Exercise goal
Report the number of lines in the data below where the string "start" shows up, and only that number.

-----

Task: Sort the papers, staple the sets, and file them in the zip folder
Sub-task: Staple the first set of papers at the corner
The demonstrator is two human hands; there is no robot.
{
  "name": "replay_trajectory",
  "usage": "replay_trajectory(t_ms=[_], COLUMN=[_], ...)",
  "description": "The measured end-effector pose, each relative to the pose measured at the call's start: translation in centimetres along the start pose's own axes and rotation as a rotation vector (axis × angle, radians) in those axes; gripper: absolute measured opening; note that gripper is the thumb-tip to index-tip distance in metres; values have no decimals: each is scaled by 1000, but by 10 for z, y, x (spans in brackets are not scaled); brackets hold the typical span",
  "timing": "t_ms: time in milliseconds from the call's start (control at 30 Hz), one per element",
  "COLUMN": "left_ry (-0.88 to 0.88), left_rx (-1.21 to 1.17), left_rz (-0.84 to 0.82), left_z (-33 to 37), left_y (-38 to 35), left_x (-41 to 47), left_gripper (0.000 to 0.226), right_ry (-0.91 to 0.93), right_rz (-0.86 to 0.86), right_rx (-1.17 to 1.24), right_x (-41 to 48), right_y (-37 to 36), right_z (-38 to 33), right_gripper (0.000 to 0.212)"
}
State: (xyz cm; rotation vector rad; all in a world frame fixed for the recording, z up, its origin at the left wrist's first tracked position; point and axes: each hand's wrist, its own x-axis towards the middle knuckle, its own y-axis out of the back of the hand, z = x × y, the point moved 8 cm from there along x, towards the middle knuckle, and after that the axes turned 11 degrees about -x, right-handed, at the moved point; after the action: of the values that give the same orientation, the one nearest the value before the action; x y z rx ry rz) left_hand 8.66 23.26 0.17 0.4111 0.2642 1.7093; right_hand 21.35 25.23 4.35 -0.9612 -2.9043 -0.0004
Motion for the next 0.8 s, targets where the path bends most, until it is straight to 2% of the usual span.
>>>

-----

Answer for this exercise
2